### PROBLEM
If an entry holds a picture, leave that picture out and reproduce everything else exactly.

DATA EXTRACTS Block Start

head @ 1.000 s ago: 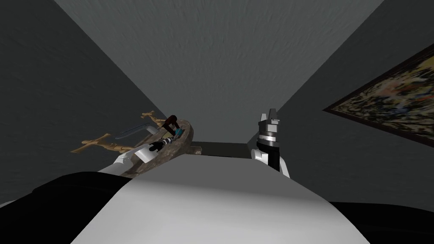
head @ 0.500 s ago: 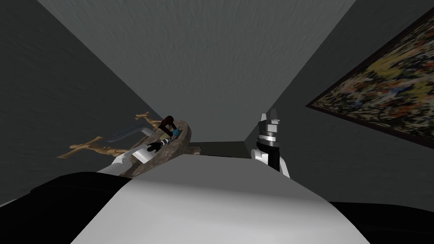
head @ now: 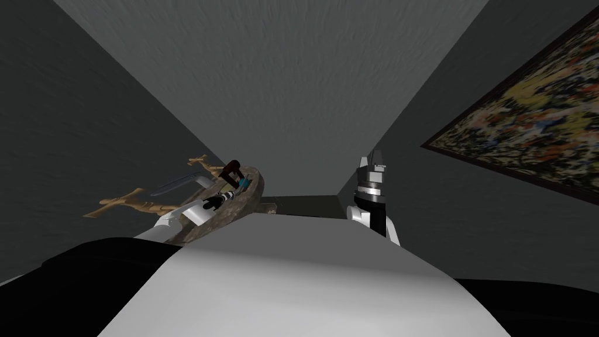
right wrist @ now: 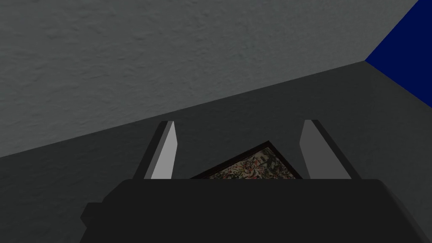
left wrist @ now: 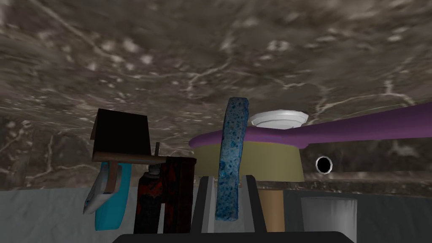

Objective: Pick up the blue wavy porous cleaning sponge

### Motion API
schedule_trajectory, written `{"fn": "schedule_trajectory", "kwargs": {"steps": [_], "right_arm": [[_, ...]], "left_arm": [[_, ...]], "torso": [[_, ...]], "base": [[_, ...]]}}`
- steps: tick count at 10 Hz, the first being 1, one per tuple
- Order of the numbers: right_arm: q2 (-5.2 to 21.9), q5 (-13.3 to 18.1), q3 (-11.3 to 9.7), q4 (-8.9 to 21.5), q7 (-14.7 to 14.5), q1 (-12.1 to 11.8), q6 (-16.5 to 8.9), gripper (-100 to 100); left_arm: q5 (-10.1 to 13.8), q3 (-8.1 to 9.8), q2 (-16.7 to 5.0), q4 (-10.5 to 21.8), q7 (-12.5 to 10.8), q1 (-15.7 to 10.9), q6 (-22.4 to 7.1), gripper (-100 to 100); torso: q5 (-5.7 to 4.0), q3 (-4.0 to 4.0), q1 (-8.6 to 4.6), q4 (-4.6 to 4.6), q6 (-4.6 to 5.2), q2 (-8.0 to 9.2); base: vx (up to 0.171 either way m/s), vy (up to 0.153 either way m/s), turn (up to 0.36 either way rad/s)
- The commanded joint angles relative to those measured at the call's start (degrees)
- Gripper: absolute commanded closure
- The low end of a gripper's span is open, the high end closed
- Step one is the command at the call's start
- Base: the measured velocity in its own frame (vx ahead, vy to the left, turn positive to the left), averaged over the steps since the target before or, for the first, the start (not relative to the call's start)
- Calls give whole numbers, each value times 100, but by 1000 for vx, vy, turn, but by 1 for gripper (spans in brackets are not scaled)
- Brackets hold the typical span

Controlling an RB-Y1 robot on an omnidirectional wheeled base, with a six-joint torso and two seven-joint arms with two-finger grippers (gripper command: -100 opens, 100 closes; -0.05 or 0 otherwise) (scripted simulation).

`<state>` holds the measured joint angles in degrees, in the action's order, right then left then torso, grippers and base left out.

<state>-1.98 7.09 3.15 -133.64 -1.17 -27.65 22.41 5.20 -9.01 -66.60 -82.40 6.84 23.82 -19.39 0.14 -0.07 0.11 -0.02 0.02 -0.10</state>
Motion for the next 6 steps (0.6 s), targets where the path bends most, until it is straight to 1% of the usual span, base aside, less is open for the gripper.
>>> {"fn": "schedule_trajectory", "kwargs": {"steps": [1, 2, 4, 6], "right_arm": [[0, 0, 0, 0, 0, 0, 0, 0], [0, 0, 0, 0, 0, 0, 0, 0], [0, 0, 1, 0, 0, -2, 0, 0], [0, 0, 1, 0, 0, -1, 0, 0]], "left_arm": [[0, 0, 0, 0, 0, 0, 0, 0], [-55, -23, -10, -198, 16, 26, -53, 100], [-133, -34, -41, -517, 34, 91, -153, 100], [-211, -46, -72, -835, 53, 156, -253, 100]], "torso": [[0, 0, 0, 0, 0, 0], [0, 0, 0, 0, 0, 0], [1, -9, 8, -4, -12, -16], [1, -17, 3, -7, -1, -29]], "base": [[0, 0, 0], [44, 22, 241], [83, 19, 276], [80, 13, 164]]}}
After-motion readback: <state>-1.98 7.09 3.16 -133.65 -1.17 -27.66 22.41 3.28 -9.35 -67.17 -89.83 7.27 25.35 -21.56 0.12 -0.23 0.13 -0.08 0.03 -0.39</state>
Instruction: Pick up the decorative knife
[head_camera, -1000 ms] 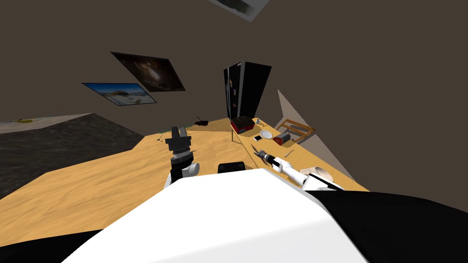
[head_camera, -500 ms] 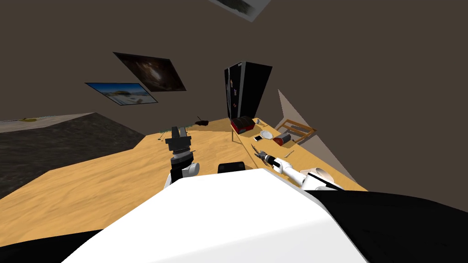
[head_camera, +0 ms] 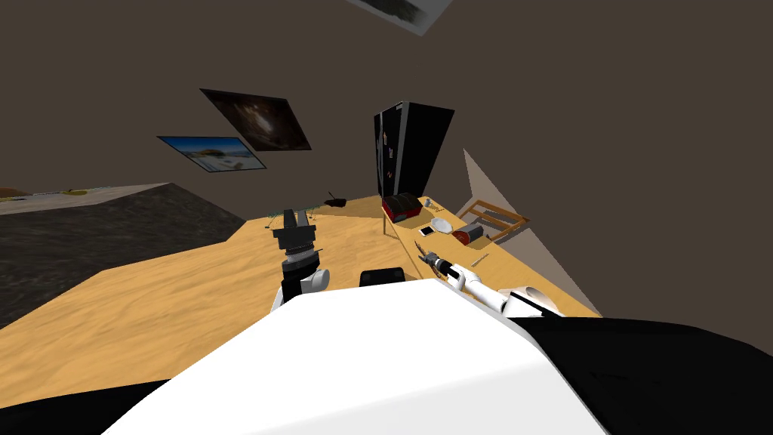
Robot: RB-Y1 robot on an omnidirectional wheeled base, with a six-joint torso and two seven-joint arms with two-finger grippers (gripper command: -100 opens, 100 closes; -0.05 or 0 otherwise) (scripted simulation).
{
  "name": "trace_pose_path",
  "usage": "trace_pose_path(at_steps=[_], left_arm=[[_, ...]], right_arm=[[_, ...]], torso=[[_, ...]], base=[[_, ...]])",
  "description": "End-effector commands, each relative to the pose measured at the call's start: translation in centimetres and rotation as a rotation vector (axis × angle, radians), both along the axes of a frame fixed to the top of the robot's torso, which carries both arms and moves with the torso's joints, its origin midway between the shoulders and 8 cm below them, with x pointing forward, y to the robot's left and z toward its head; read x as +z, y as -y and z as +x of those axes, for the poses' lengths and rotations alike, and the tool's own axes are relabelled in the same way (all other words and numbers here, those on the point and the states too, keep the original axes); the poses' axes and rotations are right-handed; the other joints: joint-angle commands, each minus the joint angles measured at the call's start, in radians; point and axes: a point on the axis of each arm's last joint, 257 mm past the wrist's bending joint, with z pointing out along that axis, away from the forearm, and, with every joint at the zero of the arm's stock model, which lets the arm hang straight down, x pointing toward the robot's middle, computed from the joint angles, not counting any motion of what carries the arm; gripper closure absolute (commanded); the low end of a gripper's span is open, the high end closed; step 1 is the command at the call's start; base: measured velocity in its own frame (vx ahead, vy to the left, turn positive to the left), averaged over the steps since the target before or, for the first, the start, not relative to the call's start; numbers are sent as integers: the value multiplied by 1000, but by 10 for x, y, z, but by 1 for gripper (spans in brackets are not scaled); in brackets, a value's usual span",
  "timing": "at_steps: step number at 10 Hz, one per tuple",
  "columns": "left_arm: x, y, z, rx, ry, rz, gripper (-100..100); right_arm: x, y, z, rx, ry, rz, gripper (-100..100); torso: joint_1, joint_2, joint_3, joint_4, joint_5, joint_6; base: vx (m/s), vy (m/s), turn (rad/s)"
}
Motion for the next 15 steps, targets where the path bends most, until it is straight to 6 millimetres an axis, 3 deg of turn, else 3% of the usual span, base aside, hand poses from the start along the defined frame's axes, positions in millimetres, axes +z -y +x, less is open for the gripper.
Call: trace_pose_path(at_steps=[1,4,5,9,10,11,15], left_arm=[[0,0,0,0,0,0,0],[0,0,0,0,0,0,0],[0,0,0,0,0,0,0],[0,0,0,0,0,0,0],[0,0,0,0,0,0,0],[0,0,0,0,0,0,0],[0,0,0,0,0,0,0]], right_arm=[[-3,-5,-3,-10,-3,-2,-100],[-5,-11,-7,-19,-6,1,-100],[-5,-11,-7,-19,-7,-1,100],[-5,-11,-7,-17,-7,-1,100],[-5,-11,-7,-17,-7,-1,0],[-3,-5,-3,-10,-3,-2,100],[4,9,6,16,0,-3,100]], torso=[[0,0,0,0,0,0],[1,0,0,0,0,0],[2,0,0,0,0,0],[3,1,0,0,1,1],[3,1,0,0,1,1],[3,1,0,0,1,1],[6,2,1,1,2,0]], base=[[17,-47,61],[12,-33,49],[0,0,0],[0,0,0],[0,0,0],[-9,37,-87],[-19,57,-72]])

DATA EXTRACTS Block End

### RESULT FOR THIS TASK
head @ 1.000 s ago: 
head @ 0.500 s ago: 
head @ now: 
right wrist @ now: 
left wrist @ now: 

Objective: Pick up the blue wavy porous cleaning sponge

### Motion API
schedule_trajectory, written `{"fn": "schedule_trajectory", "kwargs": {"steps": [_], "right_arm": [[_, ...]], "left_arm": [[_, ...]], "torso": [[_, ...]], "base": [[_, ...]]}}`
- steps: tick count at 10 Hz, the first being 1, one per tuple
- Order of the numbers: right_arm: q2 (-5.2 to 21.9), q5 (-13.3 to 18.1), q3 (-11.3 to 9.7), q4 (-8.9 to 21.5), q7 (-14.7 to 14.5), q1 (-12.1 to 11.8), q6 (-16.5 to 8.9), gripper (-100 to 100); left_arm: q5 (-10.1 to 13.8), q3 (-8.1 to 9.8), q2 (-16.7 to 5.0), q4 (-10.5 to 21.8), q7 (-12.5 to 10.8), q1 (-15.7 to 10.9), q6 (-22.4 to 7.1), gripper (-100 to 100); torso: q5 (-5.7 to 4.0), q3 (-4.0 to 4.0), q1 (-8.6 to 4.6), q4 (-4.6 to 4.6), q6 (-4.6 to 5.2), q2 (-8.0 to 9.2); base: vx (up to 0.171 either way m/s), vy (up to 0.153 either way m/s), turn (up to 0.36 either way rad/s)
- The commanded joint angles relative to those measured at the call's start (degrees)
- Gripper: absolute commanded closure
- The low end of a gripper's span is open, the high end closed
- Step one is the command at the call's start
- Base: the measured velocity in its own frame (vx ahead, vy to the left, turn positive to the left), averaged over the steps since the target before or, for the first, the start (not relative to the call's start)
- Calls give whole numbers, each value times 100, but by 1000 for vx, vy, turn, but by 1 for gripper (spans in brackets are not scaled)
- Brackets hold the typical span

Controlling an RB-Y1 robot on an omnidirectional wheeled base, with a six-joint torso and two seven-joint arms with two-finger grippers (gripper command: -100 opens, 100 closes; -0.05 or 0 otherwise) (scripted simulation).

`<state>` holds the measured joint angles in degrees, in the action's order, right then left then torso, grippers and base left out.

<state>-1.98 7.09 3.15 -133.64 -1.17 -27.65 22.41 5.20 -9.01 -66.60 -82.40 6.84 23.82 -19.39 0.14 -0.07 0.11 -0.02 0.02 -0.10</state>
Motion for the next 6 steps (0.6 s), targets where the path bends most, until it is straight to 1% of the usual span, base aside, less is open for the gripper.
>>> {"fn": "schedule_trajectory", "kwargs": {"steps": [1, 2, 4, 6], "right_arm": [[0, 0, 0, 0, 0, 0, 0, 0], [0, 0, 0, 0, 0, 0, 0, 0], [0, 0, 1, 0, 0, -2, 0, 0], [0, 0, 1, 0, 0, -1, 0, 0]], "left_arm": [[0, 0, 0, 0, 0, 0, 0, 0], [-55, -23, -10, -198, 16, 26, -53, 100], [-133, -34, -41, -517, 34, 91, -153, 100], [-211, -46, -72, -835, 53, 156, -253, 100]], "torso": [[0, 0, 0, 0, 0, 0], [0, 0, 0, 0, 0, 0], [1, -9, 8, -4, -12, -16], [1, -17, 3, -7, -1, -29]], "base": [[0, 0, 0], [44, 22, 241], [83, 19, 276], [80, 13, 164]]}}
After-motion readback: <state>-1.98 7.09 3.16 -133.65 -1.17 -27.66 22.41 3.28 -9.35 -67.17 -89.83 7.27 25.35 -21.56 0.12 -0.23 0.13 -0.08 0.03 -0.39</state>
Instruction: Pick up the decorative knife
[head_camera, -1000 ms] 
[head_camera, -500 ms] 
[head_camera, +0 ms] 
Robot: RB-Y1 robot on an omnidirectional wheeled base, with a six-joint torso and two seven-joint arms with two-finger grippers (gripper command: -100 opens, 100 closes; -0.05 or 0 otherwise) (scripted simulation).
{
  "name": "trace_pose_path",
  "usage": "trace_pose_path(at_steps=[_], left_arm=[[_, ...]], right_arm=[[_, ...]], torso=[[_, ...]], base=[[_, ...]])",
  "description": "End-effector commands, each relative to the pose measured at the call's start: translation in centimetres and rotation as a rotation vector (axis × angle, radians), both along the axes of a frame fixed to the top of the robot's torso, which carries both arms and moves with the torso's joints, its origin midway between the shoulders and 8 cm below them, with x pointing forward, y to the robot's left and z toward its head; read x as +z, y as -y and z as +x of those axes, for the poses' lengths and rotations alike, and the tool's own axes are relabelled in the same way (all other words and numbers here, those on the point and the states too, keep the original axes); the poses' axes and rotations are right-handed; the other joints: joint-angle commands, each minus the joint angles measured at the call's start, in radians; point and axes: a point on the axis of each arm's last joint, 257 mm past the wrist's bending joint, with z pointing out along that axis, away from the forearm, and, with every joint at the zero of the arm's stock model, which lets the arm hang straight down, x pointing toward the robot's middle, computed from the joint angles, not counting any motion of what carries the arm; gripper closure absolute (commanded); the low end of a gripper's span is open, the high end closed; step 1 is the command at the call's start; base: measured velocity in its own frame (vx ahead, vy to the left, turn positive to the left), averaged over the steps since the target before or, for the first, the start, not relative to the call's start; numbers are sent as integers: the value multiplied by 1000, but by 10 for x, y, z, but by 1 for gripper (spans in brackets are not scaled); in brackets, a value's usual span",
  "timing": "at_steps: step number at 10 Hz, one per tuple",
  "columns": "left_arm: x, y, z, rx, ry, rz, gripper (-100..100); right_arm: x, y, z, rx, ry, rz, gripper (-100..100); torso: joint_1, joint_2, joint_3, joint_4, joint_5, joint_6; base: vx (m/s), vy (m/s), turn (rad/s)"
}
Motion for the next 15 steps, targets where the path bends most, until it is straight to 6 millimetres an axis, 3 deg of turn, else 3% of the usual span, base aside, hand poses from the start along the defined frame's axes, positions in millimetres, axes +z -y +x, less is open for the gripper.
Call: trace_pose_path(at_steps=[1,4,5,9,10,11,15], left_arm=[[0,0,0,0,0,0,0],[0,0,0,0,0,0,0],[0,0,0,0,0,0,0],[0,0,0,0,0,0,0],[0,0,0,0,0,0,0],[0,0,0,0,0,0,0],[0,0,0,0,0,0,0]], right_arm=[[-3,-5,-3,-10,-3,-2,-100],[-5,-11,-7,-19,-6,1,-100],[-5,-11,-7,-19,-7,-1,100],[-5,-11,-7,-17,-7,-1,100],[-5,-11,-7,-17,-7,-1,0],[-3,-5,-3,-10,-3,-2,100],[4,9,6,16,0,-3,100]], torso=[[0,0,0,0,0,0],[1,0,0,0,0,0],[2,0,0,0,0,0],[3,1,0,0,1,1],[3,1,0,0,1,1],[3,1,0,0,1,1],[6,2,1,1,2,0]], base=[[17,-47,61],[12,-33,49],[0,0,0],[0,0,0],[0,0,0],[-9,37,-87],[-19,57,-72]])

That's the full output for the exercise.